▶ _Task objective_
What you return must match the listing below exactly.

▶ _Data below_

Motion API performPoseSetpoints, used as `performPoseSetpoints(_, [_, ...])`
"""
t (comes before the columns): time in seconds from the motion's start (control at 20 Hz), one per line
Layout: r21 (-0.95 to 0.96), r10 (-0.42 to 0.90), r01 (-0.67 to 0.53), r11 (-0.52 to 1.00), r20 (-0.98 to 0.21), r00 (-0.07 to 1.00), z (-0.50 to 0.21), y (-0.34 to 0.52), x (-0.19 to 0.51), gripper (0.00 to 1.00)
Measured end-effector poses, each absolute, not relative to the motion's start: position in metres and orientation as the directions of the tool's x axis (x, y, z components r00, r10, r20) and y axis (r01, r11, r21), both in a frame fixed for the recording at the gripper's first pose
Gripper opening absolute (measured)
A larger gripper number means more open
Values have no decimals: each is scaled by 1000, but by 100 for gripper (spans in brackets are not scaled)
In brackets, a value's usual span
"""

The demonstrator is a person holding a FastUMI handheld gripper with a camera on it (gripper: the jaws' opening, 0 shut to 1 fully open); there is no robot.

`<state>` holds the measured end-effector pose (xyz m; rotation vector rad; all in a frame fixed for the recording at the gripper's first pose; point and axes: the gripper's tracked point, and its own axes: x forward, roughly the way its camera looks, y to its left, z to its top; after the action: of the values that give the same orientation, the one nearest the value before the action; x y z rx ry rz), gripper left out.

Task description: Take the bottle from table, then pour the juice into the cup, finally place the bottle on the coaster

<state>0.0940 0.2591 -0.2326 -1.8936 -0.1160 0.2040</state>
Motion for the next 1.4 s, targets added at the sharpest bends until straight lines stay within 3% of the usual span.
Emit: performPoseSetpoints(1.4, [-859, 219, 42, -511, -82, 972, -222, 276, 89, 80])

▶ _Your solution_
Motion API performPoseSetpoints, used as `performPoseSetpoints(_, [_, ...])`
"""
t (comes before the columns): time in seconds from the motion's start (control at 20 Hz), one per line
Layout: r21 (-0.95 to 0.96), r10 (-0.42 to 0.90), r01 (-0.67 to 0.53), r11 (-0.52 to 1.00), r20 (-0.98 to 0.21), r00 (-0.07 to 1.00), z (-0.50 to 0.21), y (-0.34 to 0.52), x (-0.19 to 0.51), gripper (0.00 to 1.00)
Measured end-effector poses, each absolute, not relative to the motion's start: position in metres and orientation as the directions of the tool's x axis (x, y, z components r00, r10, r20) and y axis (r01, r11, r21), both in a frame fixed for the recording at the gripper's first pose
Gripper opening absolute (measured)
A larger gripper number means more open
Values have no decimals: each is scaled by 1000, but by 100 for gripper (spans in brackets are not scaled)
In brackets, a value's usual span
"""

The demonstrator is a person holding a FastUMI handheld gripper with a camera on it (gripper: the jaws' opening, 0 shut to 1 fully open); there is no robot.

`<state>` holds the measured end-effector pose (xyz m; rotation vector rad; all in a frame fixed for the recording at the gripper's first pose; point and axes: the gripper's tracked point, and its own axes: x forward, roughly the way its camera looks, y to its left, z to its top; after the action: of the values that give the same orientation, the one nearest the value before the action; x y z rx ry rz), gripper left out.

Task description: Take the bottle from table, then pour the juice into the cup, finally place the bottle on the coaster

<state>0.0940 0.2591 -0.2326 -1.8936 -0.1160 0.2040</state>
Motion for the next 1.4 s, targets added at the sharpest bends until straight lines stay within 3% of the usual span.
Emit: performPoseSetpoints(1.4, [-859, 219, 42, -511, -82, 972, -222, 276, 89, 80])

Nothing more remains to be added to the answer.